Searcy, Ark., (LP) — In the world, there are seven point three billion people; two point three of them are christian and seven hundred and forty-eight of them are evangelical christian.  Three billion people out of the entire population are

living in places that have yet to be reached by missionaries, and one point six billion of them are completely unevangelized.  For ministries such as Global Media Outreach, Advancing Native Missions, and Bible League International, their goal is to find ways through social networks, funds, and training to influence people who live in places that can’t necessarily be attained by missionaries and evangelists.  Global Media Outreach uses technology to get through to the places that missionaries aren’t able to travel to.  Majority of the ministries raise funds in order to provide mission teams with the resources needed in specific areas such as bibles and/or equipment for travel.  According to many websites, the life of a missionary is neither easy nor without stress.
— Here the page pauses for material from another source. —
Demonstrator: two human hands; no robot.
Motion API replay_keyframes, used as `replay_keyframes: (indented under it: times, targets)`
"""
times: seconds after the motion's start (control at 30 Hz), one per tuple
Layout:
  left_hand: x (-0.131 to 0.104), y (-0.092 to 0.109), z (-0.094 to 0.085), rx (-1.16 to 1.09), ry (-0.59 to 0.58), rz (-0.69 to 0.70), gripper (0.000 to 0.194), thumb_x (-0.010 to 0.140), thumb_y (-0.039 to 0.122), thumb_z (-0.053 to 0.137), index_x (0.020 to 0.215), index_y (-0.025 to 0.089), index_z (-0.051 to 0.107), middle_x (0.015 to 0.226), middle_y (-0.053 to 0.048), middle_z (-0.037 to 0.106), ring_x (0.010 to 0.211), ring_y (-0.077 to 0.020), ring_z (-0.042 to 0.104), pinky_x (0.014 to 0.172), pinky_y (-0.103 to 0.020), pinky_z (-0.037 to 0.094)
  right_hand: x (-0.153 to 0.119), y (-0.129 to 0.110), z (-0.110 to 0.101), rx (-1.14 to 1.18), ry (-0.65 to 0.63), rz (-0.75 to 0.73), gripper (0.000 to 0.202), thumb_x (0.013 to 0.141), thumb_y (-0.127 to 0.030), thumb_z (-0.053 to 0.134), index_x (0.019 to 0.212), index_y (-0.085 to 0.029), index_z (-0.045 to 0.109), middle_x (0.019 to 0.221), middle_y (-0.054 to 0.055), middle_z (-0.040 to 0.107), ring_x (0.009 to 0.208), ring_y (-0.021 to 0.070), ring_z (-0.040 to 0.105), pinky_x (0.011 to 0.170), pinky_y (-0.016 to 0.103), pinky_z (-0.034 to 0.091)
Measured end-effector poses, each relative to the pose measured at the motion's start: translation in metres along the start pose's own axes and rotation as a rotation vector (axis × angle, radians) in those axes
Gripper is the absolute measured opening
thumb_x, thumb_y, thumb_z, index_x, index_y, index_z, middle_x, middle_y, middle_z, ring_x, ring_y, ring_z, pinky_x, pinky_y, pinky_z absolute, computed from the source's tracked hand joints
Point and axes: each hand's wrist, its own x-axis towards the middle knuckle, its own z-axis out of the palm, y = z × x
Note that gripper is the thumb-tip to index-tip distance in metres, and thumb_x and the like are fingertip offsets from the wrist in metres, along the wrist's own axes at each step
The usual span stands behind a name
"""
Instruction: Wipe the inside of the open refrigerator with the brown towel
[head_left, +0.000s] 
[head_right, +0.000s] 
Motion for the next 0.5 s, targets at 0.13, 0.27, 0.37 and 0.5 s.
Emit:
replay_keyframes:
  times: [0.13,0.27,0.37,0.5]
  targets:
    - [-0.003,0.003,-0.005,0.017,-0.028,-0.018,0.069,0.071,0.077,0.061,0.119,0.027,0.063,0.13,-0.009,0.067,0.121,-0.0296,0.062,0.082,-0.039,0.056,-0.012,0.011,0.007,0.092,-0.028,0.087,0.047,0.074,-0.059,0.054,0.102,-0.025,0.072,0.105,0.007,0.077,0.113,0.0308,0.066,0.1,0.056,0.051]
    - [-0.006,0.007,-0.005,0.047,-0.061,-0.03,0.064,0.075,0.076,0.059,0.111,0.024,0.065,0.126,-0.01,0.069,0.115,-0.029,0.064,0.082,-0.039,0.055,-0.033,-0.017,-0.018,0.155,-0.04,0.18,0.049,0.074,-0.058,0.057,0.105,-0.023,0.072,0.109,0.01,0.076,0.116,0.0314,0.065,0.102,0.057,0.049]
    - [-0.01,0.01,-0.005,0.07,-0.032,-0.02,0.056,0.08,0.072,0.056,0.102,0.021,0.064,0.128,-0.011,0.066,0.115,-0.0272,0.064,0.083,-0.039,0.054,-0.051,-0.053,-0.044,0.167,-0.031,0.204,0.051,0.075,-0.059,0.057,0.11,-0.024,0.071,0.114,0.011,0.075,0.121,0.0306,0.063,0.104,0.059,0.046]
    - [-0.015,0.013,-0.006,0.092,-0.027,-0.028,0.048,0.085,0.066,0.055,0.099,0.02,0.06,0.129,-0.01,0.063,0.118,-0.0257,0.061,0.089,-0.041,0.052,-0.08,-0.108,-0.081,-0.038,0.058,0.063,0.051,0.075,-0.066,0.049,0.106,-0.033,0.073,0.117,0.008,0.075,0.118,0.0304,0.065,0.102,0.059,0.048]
Doug Compton; local traveling minister.

Traveling preacher, Doug Compton, expanded on the idea that his life as a missionary can be difficult.  “Travel sounds fun, until you spend most of your time on the road and miss family events.  I am gone 3-4 nights a week, serving.  There are longer trips.  Many times I’ll be gone 7-10 days.”  Though hard at times, Compton advises anyone thinking along the lines of becoming a missionary to push through and never look back.  A Searcy Senior, Chris Cossitt, has always dreamt of becoming a traveling minister.  Though he believes the career could be demanding and may worry his family, he has confidence that it would be a fulfilling lifestyle.  “My deep love for others and my desire to travel has inspired me to become a missionary.”
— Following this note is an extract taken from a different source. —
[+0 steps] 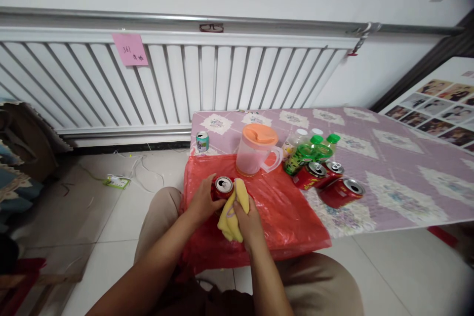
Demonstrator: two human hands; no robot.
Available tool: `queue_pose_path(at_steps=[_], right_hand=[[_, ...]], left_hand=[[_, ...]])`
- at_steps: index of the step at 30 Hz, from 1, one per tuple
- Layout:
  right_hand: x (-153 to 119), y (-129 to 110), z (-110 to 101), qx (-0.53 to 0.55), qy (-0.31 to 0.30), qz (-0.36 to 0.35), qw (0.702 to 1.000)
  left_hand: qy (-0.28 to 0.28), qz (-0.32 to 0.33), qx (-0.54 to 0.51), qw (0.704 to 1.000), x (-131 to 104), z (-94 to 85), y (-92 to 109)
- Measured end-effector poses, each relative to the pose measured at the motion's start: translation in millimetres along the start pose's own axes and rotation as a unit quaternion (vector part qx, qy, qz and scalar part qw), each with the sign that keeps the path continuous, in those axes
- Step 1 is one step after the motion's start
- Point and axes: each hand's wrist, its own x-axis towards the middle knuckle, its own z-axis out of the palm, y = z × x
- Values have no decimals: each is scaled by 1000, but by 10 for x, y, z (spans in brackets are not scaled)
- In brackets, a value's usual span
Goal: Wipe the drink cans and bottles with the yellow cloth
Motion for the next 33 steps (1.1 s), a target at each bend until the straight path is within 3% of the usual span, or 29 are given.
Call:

Typically, most people would agree that a minister’s goal is to seek out those who don’t know God and council them, however, ninety percent of foreign missionaries work among people who have already discovered God.  Of foreign mission funding: eighty-seven percent goes for work among those already Christian, while only one percent goes for work among those who are unreached.   Ministries are working diligently on altering those numbers, and spreading the truth everywhere that they can.  Bible League International provides local churches in six different regions with bibles, resources, and training.  Their goal is to equip under-resourced churches with the right tools to serve their communities with the gospel.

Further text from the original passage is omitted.